Analyst Goldman Sachs has downgraded Microsoft share recommendations from 'buy' to 'neutral', and suggested that one way to resolve the firm's apparent difficulties is to split off its consumer entertainment division.
In a new report (as seen by TechFlash), Goldman Sachs claimed that "A break-up of the consumer businesses could potentially unlock hidden value, or more discipline on cost could turn the businesses into contributors to profitability and shareholder value.
"To date the company's comments suggest that management still sees significant value in combining the consumer and enterprise efforts, but we view a foot in both camps as preventing a successful focus on one strategy, a la Oracle in the enterprise or Apple for consumers.
Clarified Goldman's Sarah Friar, "The Xbox products could be an appealing stand-alone entity, given the historical success of the Xbox and the products' brand strength, and the business could show unlocked value with forced cost discipline compared to as a piece of Microsoft."
Goldman blamed an "elongated PC refresh cycle" and the rise of tablet devices for its 4 per cent lowering of Microsoft's earnings estimates.
To address this, the analyst claimed, Microsoft would need to increase dividends in order to lure more investors, to pursue market leadership in cloud technologies and, damningly, "a coherent consumer strategy that could involve paring back investments and/or divesting more peripheral assets such as gaming."
In Goldman's valuation of Microsoft's various divisions, Entertainment & Devices (which includes Xbox) came out the lowest, at $3.6 billion.

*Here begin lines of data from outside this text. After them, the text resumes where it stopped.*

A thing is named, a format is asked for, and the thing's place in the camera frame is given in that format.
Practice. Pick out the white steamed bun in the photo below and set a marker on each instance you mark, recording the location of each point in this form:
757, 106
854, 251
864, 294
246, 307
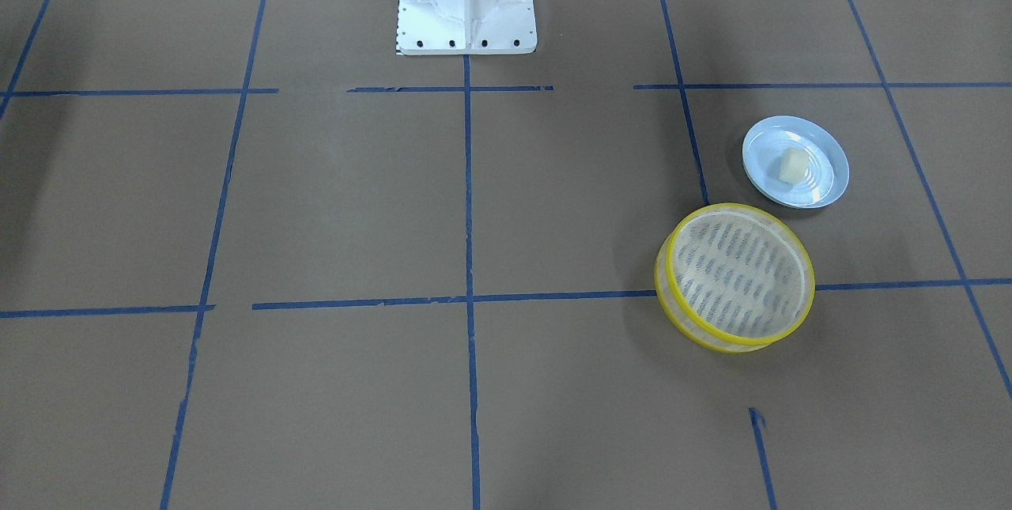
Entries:
794, 164

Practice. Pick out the yellow plastic steamer basket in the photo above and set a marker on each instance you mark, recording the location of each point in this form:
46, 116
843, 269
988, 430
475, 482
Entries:
734, 279

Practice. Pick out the light blue plate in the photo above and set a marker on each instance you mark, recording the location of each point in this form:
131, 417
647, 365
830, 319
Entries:
829, 172

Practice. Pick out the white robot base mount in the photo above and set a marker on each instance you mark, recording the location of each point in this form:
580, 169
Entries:
459, 27

By contrast, Windows/Windows Live was pitched as $107 billion, the business division at $99 billion and servers and tools at $43 billion.
Of the Xbox division, the analyst claimed that "Kinect expands the addressable market and could be key to higher profitability" and "Xbox Live [is] one of the largest paid Cloud communities in existence, offering Microsoft a door into the highly sought after consumer living room."
However, "The division is yet to turn profitable, once corporate overhead is allocated."
While Microsoft has yet to respond to Goldman Sach's recommendations, industry figures have been vocal in their disagreement. " Pulling this off would be like Microsoft learning Geller-ian magic tricks, the equivalent of being able to bend spoons with its brain," said investor Paul Kedrosky.
Added analyst Matt Rosoff to ComputerWorld, "I think it's silly to spin off a profitable business. Xbox would lose more than it would gain by going it alone." Rosoff felt that the company would be better off carving its search business, due to the complexities of competing with Google.
Microsoft share price fell by 2 per cent following Goldman Sach's report.